Dr.Shaw says scoliosis treatment has improved vastly even since his early years of training.

“For a whole year, they’d make a whole bed out of plaster that they’d keep people in," Dr. Shaw said. "And they would lose weight and get stiff and get bedsores, and today it’s come in, have surgery, go home two days later.”

The biggest risk with surgery is the possibility of infection. However, Dr. Shaw says most of the time, patients are completely fine. That was the case with Lily. Now in her modeling, her back is straight.

“That’s a super volatile industry and not always the best for self-esteem, and everybody knows that," Beltran said. "And we got really lucky to be working with photographers who were just so kind and so sweet about it.
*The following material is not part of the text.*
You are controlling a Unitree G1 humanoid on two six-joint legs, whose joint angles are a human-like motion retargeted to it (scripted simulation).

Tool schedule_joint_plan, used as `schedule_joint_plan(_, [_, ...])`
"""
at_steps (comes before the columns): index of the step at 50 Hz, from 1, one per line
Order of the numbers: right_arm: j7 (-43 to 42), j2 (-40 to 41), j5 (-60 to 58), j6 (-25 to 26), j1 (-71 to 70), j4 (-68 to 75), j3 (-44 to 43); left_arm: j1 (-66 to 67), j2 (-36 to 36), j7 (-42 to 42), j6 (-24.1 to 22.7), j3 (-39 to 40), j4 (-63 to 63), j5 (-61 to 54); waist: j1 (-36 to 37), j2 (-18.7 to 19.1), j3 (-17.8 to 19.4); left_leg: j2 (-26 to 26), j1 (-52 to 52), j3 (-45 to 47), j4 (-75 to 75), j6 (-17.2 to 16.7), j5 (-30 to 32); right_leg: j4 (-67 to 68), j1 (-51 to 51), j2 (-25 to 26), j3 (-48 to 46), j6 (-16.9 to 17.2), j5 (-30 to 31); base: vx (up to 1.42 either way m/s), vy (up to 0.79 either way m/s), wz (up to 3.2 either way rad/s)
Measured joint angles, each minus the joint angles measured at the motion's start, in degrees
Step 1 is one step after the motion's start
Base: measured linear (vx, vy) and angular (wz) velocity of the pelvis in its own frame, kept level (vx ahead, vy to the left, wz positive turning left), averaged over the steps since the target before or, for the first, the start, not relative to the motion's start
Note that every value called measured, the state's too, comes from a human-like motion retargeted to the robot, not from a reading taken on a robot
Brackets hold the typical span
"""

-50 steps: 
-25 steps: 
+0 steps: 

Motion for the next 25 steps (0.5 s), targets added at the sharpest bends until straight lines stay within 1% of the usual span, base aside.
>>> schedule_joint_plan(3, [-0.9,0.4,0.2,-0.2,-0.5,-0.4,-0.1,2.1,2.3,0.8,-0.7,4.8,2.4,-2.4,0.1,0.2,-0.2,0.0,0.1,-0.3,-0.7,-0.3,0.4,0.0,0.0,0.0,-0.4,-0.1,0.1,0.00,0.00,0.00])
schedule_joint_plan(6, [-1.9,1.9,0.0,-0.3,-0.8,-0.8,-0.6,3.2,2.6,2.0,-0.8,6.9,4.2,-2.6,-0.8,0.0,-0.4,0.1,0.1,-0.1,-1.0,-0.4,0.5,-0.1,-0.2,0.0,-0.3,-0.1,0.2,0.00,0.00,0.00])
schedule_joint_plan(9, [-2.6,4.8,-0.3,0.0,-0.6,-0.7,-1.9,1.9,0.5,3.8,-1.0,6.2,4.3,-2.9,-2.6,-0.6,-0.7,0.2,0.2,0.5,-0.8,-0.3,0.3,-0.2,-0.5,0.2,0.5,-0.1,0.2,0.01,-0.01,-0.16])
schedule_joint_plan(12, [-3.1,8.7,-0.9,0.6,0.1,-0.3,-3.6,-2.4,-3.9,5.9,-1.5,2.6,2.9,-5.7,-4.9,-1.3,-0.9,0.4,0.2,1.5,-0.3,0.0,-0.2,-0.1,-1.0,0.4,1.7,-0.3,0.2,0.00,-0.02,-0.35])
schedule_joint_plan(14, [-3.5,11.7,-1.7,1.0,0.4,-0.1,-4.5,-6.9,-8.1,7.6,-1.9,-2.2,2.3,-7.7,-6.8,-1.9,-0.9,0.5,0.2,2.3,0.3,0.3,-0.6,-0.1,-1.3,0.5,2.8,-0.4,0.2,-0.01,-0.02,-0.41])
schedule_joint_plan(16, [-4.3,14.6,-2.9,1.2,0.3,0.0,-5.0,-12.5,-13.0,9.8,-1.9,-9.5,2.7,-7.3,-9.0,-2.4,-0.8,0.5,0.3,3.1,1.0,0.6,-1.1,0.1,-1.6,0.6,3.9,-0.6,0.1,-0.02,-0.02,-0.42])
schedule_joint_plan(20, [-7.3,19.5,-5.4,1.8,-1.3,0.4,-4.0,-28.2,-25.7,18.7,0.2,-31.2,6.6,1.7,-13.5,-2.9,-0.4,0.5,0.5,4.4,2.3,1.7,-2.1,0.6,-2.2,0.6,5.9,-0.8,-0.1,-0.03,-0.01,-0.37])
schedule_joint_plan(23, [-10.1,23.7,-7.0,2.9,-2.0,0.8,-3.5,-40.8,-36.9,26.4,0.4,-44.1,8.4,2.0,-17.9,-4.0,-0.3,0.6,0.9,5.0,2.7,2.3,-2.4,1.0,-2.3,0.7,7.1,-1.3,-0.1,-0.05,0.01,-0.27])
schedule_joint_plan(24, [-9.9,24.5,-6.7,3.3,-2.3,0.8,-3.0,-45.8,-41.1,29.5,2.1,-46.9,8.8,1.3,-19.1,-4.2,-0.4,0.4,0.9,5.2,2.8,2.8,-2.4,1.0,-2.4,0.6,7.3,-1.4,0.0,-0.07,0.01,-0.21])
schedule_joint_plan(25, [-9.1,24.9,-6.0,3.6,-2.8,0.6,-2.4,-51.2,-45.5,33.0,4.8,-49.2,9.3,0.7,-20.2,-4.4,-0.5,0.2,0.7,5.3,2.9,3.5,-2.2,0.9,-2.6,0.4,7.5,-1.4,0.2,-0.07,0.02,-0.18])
But I know that’s not always going to be the reality.”

Beltran says she believes Lily can now pursue modeling with less judgment. But she’s taught Lily to be comfortable in her skin – including the scar that runs down her back. In her future modeling endeavors, Lily says she hopes to continue finding photographers who celebrate what makes people unique.

“It’s more fun to go that route when they want to take pictures of my scar,” Lily said.